**WHAT THE EXERCISE ASKS**
This task calls for copying every line in the data below that contains the word "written".

**EXCERPTED RECORDS**
++++++++++
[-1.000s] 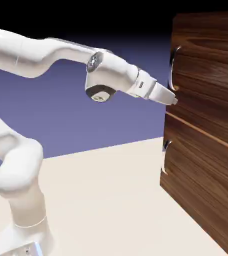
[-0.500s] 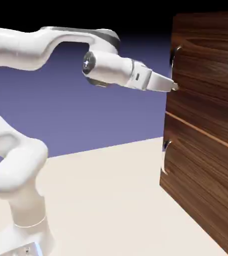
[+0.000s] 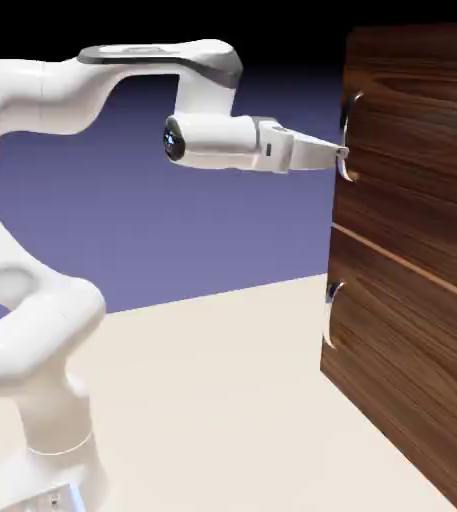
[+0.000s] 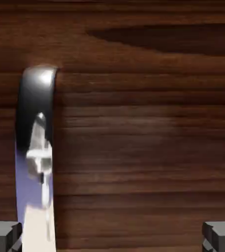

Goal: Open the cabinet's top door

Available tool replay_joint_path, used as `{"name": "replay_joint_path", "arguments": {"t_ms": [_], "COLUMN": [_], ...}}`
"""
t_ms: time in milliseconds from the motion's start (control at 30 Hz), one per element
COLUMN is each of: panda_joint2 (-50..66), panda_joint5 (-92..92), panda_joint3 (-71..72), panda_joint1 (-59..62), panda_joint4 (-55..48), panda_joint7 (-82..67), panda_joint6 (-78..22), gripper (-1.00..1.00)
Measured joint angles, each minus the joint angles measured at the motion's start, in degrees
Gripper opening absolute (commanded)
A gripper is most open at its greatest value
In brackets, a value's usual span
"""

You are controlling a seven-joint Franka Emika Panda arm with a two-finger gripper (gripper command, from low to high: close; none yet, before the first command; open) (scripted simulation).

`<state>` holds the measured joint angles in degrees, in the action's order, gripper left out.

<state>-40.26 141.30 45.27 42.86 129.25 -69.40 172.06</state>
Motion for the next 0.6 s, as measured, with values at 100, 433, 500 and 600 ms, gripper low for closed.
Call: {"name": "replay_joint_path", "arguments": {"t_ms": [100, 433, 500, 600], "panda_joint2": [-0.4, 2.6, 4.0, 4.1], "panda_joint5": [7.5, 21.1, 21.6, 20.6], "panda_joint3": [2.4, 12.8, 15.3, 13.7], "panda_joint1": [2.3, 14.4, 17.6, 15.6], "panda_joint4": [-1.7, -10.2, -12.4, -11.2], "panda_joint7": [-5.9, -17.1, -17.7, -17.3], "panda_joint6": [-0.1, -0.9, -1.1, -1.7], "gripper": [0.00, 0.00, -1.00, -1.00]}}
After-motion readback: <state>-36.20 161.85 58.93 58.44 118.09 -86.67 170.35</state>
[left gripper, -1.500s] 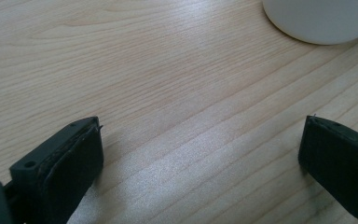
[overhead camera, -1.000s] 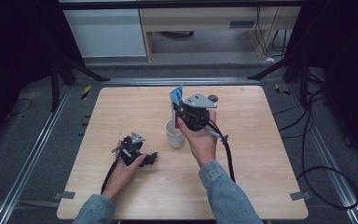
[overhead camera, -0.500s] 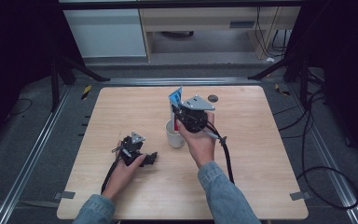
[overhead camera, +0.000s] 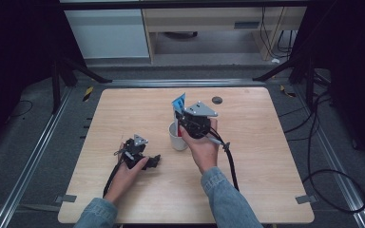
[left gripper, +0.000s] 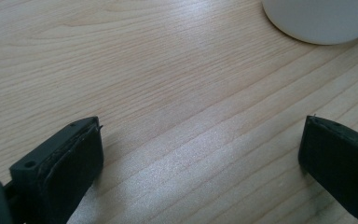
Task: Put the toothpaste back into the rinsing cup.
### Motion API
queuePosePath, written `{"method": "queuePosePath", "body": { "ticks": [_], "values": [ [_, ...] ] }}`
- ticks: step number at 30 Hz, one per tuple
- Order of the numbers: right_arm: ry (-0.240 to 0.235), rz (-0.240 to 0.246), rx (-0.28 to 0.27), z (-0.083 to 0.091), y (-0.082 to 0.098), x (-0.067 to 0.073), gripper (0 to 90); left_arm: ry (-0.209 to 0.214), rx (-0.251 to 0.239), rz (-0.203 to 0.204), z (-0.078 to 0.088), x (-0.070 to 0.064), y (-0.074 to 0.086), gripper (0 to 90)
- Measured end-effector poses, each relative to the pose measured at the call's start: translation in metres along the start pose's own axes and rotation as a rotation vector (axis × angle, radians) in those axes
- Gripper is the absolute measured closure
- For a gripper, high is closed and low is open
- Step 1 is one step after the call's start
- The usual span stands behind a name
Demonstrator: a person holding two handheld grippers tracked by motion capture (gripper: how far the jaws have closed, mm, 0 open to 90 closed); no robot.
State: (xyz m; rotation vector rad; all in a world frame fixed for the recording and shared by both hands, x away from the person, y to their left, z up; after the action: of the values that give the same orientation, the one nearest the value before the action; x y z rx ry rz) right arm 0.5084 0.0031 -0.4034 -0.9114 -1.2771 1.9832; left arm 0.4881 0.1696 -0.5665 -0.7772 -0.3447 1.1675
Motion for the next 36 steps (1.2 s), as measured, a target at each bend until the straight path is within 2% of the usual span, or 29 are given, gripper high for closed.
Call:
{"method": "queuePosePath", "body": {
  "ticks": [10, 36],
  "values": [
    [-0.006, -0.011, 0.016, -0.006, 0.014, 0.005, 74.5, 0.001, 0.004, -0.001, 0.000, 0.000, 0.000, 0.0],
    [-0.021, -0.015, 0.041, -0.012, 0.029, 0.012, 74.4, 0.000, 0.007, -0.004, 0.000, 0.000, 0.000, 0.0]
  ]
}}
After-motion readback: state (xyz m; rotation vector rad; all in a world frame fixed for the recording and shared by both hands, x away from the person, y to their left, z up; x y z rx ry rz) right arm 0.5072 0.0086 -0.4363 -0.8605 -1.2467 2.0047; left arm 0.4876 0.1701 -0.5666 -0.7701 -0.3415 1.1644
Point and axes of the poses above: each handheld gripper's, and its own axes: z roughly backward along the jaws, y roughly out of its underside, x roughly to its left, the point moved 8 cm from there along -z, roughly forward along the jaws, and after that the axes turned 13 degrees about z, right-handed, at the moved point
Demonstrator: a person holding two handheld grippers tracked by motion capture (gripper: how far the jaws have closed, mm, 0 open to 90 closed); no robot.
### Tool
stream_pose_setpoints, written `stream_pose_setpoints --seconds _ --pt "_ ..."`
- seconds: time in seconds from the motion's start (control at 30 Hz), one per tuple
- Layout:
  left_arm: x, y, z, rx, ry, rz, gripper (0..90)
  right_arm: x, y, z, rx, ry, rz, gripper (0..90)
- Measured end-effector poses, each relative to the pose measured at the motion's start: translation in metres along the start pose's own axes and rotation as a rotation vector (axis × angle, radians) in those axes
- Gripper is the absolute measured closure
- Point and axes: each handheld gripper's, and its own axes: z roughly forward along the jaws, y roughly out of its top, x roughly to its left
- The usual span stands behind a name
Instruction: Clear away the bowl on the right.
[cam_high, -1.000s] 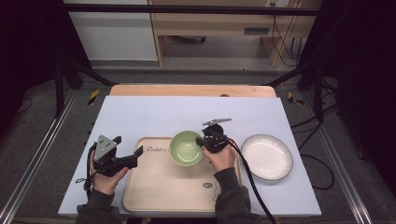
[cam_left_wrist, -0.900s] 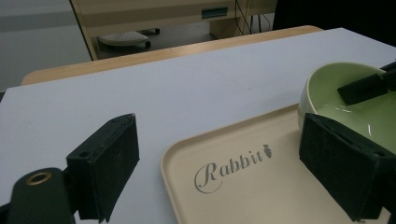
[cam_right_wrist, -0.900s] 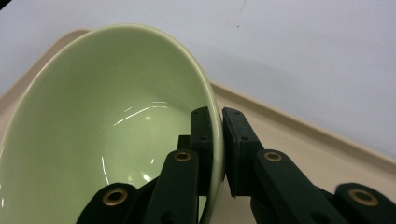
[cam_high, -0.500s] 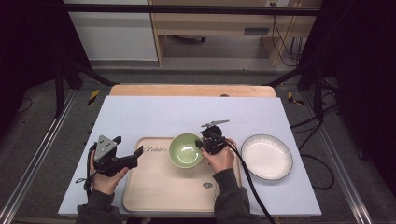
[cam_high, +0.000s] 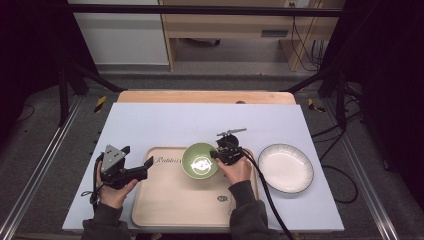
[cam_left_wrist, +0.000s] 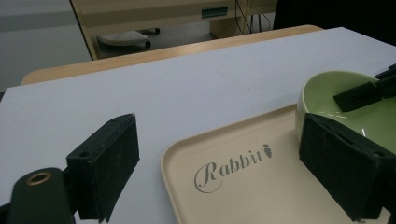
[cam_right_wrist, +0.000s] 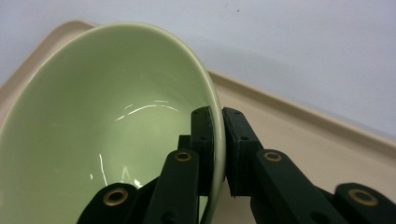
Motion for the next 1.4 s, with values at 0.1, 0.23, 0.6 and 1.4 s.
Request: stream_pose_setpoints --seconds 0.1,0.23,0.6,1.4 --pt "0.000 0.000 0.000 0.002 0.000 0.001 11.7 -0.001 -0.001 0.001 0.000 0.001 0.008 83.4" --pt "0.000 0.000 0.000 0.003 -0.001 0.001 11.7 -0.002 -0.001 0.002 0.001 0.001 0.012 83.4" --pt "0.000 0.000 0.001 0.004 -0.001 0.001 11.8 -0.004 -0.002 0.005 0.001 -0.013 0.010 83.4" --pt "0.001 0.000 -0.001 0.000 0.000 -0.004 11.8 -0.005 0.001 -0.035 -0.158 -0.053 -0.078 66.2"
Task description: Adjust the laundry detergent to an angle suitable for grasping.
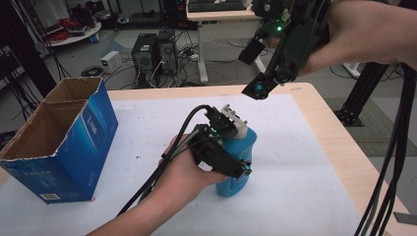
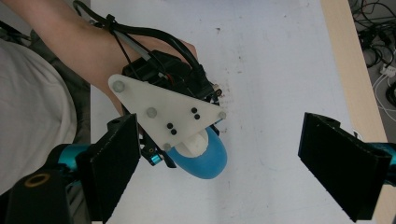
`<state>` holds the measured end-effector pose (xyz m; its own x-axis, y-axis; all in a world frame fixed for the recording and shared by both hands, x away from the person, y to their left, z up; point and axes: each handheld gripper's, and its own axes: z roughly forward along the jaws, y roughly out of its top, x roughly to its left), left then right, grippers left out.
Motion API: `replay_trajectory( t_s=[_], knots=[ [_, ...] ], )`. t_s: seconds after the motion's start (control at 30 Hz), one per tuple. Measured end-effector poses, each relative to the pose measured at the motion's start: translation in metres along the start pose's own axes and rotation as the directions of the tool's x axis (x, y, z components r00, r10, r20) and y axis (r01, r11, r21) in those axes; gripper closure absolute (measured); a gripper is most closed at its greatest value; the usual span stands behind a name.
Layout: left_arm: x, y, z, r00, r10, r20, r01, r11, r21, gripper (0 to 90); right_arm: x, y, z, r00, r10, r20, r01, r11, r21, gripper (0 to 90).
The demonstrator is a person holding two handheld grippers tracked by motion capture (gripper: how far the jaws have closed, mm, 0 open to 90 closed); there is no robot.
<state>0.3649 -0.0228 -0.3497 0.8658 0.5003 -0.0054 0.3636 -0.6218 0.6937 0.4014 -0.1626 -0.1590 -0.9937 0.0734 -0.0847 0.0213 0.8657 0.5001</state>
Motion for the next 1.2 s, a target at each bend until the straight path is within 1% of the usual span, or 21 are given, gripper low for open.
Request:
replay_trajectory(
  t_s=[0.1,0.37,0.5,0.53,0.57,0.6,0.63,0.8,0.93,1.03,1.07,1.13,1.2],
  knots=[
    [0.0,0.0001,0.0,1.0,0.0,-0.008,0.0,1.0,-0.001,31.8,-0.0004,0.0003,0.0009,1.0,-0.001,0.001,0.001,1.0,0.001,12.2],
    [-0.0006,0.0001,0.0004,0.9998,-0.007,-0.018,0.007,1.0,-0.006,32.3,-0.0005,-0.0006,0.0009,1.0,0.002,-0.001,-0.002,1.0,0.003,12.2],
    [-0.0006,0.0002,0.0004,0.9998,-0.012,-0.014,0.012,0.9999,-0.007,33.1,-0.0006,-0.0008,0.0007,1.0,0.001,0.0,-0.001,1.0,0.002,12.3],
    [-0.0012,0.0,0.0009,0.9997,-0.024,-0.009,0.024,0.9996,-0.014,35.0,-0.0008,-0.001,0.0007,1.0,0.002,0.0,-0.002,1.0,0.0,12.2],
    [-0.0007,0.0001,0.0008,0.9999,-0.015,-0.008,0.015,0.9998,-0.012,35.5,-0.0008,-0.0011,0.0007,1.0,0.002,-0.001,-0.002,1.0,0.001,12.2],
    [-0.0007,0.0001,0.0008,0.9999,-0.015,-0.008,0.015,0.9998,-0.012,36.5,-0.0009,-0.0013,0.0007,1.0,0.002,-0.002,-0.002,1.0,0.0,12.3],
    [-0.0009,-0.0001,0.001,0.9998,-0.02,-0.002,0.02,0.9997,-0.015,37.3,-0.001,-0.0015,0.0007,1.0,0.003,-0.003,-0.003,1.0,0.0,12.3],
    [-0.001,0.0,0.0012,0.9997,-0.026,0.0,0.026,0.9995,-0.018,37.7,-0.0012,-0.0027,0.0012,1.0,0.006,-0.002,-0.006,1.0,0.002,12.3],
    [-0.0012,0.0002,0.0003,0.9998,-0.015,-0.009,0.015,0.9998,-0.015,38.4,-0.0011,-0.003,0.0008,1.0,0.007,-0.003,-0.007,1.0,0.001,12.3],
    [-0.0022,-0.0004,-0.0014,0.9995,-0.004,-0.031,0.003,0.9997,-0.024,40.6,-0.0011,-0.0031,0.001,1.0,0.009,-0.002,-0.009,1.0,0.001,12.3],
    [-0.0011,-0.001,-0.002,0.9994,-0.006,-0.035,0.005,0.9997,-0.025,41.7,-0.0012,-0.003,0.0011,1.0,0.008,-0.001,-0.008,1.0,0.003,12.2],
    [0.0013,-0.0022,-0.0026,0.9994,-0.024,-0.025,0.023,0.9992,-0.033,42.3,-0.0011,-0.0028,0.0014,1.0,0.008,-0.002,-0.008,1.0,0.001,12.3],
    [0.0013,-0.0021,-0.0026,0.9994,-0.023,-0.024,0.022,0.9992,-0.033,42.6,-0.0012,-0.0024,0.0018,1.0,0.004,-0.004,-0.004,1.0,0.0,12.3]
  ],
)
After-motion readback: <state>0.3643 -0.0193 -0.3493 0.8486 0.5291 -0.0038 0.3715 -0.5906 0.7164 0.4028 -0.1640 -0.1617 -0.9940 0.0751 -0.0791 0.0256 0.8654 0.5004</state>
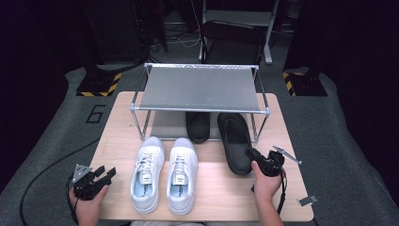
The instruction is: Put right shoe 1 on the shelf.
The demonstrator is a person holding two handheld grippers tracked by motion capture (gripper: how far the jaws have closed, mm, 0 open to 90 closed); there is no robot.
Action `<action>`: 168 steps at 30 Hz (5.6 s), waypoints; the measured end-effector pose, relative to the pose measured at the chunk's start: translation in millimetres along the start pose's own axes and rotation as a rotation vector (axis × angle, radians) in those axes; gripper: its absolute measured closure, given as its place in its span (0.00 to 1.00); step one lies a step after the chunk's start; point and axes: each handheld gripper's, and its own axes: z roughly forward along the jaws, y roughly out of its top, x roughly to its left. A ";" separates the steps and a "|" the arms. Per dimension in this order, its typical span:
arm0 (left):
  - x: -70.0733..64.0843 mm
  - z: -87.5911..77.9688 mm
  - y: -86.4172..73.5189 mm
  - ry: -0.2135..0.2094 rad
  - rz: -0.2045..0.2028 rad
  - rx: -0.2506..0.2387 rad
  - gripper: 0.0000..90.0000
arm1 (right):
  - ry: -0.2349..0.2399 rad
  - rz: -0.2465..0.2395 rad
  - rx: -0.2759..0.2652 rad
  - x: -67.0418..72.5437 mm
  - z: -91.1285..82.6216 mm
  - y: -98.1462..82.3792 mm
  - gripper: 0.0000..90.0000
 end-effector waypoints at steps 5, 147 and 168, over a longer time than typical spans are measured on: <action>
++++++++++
**EXERCISE OUTPUT**
queuePosePath, written `{"method": "queuePosePath", "body": { "ticks": [_], "values": [ [_, ...] ] }}`
stream_pose_setpoints, written `stream_pose_setpoints --seconds _ --pt "_ ..."`

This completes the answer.